Now, having written that, I'll confess to having found the following yesterday when I finally looked at the MassMOCA prose about this show. Happily, this was not posted on any walls; the Museum kept interpretation far from any exhibition, allowing visitors like me to draw our own conclusions. 
Officially, though, "viewers will enter Deep Current, a referential ode to Niagara Falls, the title of which serves as a subtle pun on the word “current,” referencing both water and electricity. What fascinates Boroson is the fact that Niagara Falls is considered a sublime example of nature’s grandeur despite it being a highly engineered and carefully controlled version of nature." If the title, Deep Current, was posted, I missed it. (It wouldn't be the first time, if so.)

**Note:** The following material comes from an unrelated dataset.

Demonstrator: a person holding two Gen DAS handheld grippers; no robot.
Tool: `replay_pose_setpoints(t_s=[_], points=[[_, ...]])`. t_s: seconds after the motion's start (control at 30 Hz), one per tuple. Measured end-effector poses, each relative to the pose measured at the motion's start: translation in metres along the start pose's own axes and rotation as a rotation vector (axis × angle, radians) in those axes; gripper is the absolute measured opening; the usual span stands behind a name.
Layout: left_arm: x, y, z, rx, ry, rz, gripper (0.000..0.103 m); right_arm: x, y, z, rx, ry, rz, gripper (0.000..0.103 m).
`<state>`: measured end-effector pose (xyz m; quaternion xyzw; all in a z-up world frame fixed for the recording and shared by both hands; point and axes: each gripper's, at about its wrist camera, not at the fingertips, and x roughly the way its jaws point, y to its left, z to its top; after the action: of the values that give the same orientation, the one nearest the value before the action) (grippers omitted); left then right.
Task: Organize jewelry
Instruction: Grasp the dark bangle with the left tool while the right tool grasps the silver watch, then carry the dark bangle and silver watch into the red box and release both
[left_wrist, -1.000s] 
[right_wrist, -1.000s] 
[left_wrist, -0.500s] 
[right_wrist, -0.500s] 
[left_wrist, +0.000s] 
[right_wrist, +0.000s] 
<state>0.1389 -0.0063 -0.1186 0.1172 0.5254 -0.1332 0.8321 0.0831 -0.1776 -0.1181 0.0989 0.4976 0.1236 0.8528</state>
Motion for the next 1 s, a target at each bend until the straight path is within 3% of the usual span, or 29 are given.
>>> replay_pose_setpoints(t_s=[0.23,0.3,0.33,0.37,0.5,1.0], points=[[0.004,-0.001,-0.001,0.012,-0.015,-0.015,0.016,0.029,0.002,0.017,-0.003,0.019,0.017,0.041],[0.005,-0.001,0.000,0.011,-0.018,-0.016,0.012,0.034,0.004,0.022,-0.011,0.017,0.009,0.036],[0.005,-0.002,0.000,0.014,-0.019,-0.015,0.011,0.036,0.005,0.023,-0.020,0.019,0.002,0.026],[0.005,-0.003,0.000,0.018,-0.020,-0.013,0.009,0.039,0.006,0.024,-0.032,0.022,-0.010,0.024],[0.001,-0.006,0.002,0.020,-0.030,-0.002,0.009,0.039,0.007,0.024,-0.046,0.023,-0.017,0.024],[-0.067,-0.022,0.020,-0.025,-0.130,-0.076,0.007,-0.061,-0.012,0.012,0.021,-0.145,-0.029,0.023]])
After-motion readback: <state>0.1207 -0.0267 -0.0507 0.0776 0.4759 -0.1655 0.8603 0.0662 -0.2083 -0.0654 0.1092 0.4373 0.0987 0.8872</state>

I see nothing that would lead the viewer to draw as necessary the conclusion that this work is about Niagara Falls. I do like the idea of Niagara Falls surrounded by spray, though I have to think about the silence, and about the stillness at the center, where light seems to be the main event. From the exterior, the installation moves in a downward direction; from inside, it leads the eye up. It's an intriguing work but confirms my conviction that artists should refrain from telling us what their work is "about." It may be about that, but that's one of a multitude of fascinating possibilities.
Lee Boroson, Uplift, 2014 at Mass MOCA

Another of Boroson's installations that I loved (before or despite title or notes) is a medium-sized, low-ceilinged room that is lit from above and filled with gray, inflated plastic bubbles. These are conjoined in a manner that makes them look like rows of trees in an orchard or, better yet, like grapevines in an arbor, the leaves and fruits forming a shady canopy above us. So I see it, at least. The same MassMOCA notes that surprised me before suggest this about this piece titled Uplift. "Uplift comprises an array of inflatable fabric forms molded into stalactites to evoke the architecture of the underworld, providing room for contemplation in a dark, primordial chamber." Well, okay. That's a reasonable interpretation too?
Lee Boroson, 2014

Whether one sees this room and its contents as a dark underworld filled with drippings of molten minerals, or as a bower shaded by limbs densely hung with fruit, I won't quarrel. It is an amazing installation that works from any angle of perception or thought. I found the materials wonderfully kooky in their tremulous resilience. The forms are both imposing and silly. As stalactites, they would be in a cave Asterix might find. As fruit trees, they grow in the Land of Cockaigne.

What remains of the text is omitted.